Invest in collaboration tools and ensure that everyone who needs to has access: Invest in collaboration tools and software that can help team members work together more effectively, such as project management software or team communication apps. Ensure that the onboarding process includes briefing new team members on which tools to use and when.

Encourage experimentation: Encourage team members to experiment with new approaches and strategies for collaboration. This can help them discover what works best for them and their team. Lead by example experiment with something yourself!

Recognise and reward collaboration: Recognise and reward team members who demonstrate collaboration skills and encourage them to share their experiences with others. This can create a culture of collaboration and motivate others to develop their skills.

7. Not addressing conflict in a timely constructive manner

Conflict is inevitable in any team; the process of collaborating to get a project delivered is messy and often has many mis-steps. However, when conflicts or misunderstandings are not addressed promptly and constructively, they can escalate and lead to more significant problems. Edmondson recommends working to develop a culture where conflicts are viewed as opportunities for growth and learning. This includes providing training and support for conflict resolution and creating a safe environment where team members can voice their concerns without fear of negative consequences.

Suggestions to counter not addressing conflicts and misunderstandings

Establish clear guidelines and processes: Having this conversation before you’re in a conflict situation helps set expectations that there will be conflict. That it can be constructive, and that there are clear guidelines and processes for addressing conflicts or misunderstandings within the team.

Address conflicts early: As with illness, getting in early allows you to address the problem while it’s still a small niggle and hasn’t turned into a full-blown escalation of arms. Encourage team members to address conflicts or misunderstandings as soon as they arise rather than letting them fester and escalate. Encourage a culture of constructive feedback and problem-solving and provide the support and resources needed to facilitate this process.

Lead by example: As a leader, model the behaviour you want to see in your team. Demonstrate the importance of addressing conflicts and misunderstandings constructively, and encourage team members to do the same.

Team collaboration is crucial for the success of any project or organisation. Avoiding these seven common mistakes in team collaboration will help you and your team work together more effectively and efficiently. By adopting better communication practices, establishing clear goals and roles, promoting trust and transparency, leveraging technology, prioritising feedback and inclusion, and addressing conflict early on, you can take your team collaboration skills to the next level and achieve better results.

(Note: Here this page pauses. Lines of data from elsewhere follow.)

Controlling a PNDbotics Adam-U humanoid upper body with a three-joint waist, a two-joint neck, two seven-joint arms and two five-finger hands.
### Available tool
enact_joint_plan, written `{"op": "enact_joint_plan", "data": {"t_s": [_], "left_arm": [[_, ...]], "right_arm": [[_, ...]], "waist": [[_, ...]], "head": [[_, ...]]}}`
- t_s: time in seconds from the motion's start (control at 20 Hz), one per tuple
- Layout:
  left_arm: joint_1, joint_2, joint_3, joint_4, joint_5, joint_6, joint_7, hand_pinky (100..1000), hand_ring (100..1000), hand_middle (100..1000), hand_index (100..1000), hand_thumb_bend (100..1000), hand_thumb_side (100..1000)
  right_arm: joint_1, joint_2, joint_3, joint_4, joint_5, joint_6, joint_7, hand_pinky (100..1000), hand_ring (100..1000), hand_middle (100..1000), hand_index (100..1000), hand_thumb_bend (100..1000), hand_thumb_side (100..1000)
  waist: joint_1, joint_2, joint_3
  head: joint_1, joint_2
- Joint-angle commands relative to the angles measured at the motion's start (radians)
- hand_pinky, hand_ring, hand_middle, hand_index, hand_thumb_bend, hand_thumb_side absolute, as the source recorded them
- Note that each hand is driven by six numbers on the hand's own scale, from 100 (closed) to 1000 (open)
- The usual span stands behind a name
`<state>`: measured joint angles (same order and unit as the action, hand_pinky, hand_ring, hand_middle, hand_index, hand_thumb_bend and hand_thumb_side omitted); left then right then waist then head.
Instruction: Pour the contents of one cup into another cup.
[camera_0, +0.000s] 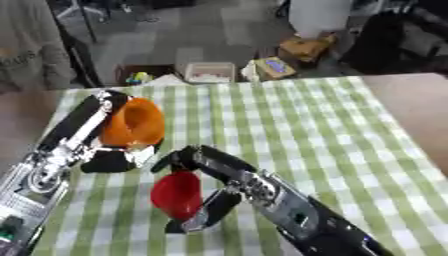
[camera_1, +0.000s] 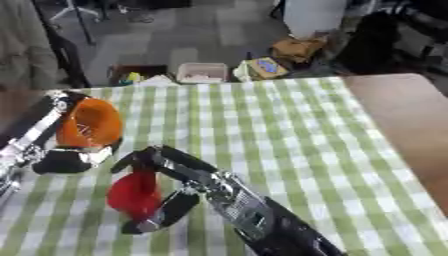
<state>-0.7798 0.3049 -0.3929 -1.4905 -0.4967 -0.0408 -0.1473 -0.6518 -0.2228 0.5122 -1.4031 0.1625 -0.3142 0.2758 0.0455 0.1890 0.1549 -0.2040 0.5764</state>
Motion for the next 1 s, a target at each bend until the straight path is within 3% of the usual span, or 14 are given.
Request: {"op": "enact_joint_plan", "data": {"t_s": [0.05,1.0], "left_arm": [[-0.037,0.000,-0.005,-0.006,-0.056,-0.020,-0.001,470,383,235,544,271,146],[-0.039,0.003,-0.020,-0.059,-0.181,-0.073,0.032,476,373,226,539,258,115]], "right_arm": [[-0.022,0.008,0.001,-0.001,-0.004,-0.004,0.009,369,380,238,791,265,100],[-0.017,0.022,-0.016,0.065,0.007,-0.019,0.001,367,381,238,792,259,100]], "waist": [[-0.001,-0.020,0.002],[0.001,-0.018,0.002]], "head": [[0.003,-0.014],[0.015,-0.012]]}}
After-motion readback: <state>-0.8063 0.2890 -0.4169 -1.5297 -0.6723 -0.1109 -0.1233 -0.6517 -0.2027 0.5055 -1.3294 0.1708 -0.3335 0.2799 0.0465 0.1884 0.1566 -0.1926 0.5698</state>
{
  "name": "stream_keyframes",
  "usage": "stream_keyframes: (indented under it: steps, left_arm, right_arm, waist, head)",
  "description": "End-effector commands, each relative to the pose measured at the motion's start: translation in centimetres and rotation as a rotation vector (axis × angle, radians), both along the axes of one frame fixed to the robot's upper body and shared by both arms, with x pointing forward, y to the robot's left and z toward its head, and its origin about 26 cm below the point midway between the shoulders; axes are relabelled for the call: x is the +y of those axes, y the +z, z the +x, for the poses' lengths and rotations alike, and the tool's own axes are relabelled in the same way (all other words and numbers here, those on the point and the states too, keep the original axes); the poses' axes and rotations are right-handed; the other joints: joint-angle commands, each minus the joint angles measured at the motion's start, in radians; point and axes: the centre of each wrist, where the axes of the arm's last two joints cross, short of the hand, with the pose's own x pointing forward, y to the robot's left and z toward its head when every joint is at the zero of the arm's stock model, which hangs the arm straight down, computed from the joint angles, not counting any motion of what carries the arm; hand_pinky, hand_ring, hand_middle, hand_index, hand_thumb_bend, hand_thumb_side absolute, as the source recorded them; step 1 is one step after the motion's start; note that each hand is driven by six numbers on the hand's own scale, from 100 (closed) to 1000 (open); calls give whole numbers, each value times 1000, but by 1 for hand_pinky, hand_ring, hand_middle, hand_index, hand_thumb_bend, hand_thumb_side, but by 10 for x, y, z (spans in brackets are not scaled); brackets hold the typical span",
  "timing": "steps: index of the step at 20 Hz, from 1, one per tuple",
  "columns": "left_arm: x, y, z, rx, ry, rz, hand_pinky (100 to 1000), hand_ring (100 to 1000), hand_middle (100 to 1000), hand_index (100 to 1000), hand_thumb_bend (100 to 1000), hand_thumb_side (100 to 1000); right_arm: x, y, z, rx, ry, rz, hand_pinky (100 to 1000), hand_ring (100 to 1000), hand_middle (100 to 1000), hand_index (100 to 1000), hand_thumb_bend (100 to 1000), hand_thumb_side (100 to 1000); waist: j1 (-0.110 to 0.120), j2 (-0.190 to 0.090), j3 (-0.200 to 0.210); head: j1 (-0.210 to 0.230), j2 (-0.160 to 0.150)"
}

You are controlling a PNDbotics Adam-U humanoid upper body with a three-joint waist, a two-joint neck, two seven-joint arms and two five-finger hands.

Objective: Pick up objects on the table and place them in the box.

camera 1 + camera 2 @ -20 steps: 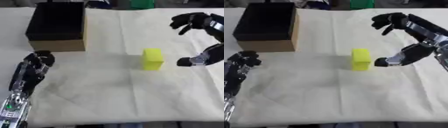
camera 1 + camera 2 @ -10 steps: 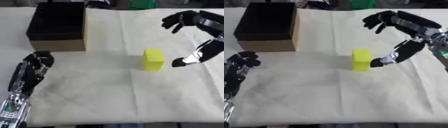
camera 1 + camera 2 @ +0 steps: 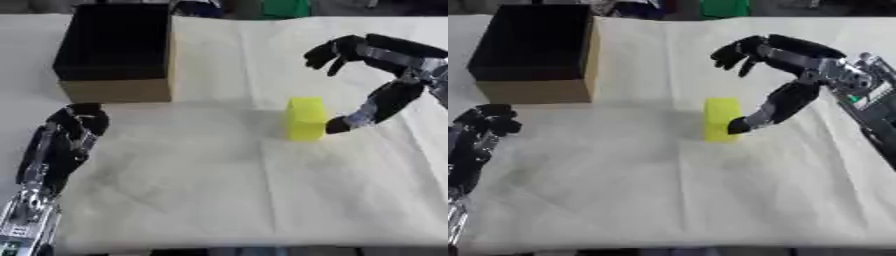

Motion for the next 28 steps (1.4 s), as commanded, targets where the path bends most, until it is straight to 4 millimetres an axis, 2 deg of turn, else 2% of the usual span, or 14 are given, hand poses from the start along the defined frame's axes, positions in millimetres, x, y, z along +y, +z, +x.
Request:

At 6R Retail, we understand the challenges that businesses face when it comes to system implementation and process improvement. We know that every organisation has unique needs and goals, which is why we take a customised approach to every project we work on.

With our expertise in various technologies, including ERP, PLM, e-commerce platforms, and marketing technology, we are equipped to handle any project and help you achieve your desired outcomes. We work with retailers, wholesalers, and manufacturers of all sizes to implement systems and improve business processes, ensuring that our clients are able to run their operations more efficiently and effectively.

Our team of project managers specialise in business improvement strategy and leading change within organisations. We understand that change can be difficult, which is why we work closely with our clients to ensure that everyone is on the same page and that the transition is as smooth as possible.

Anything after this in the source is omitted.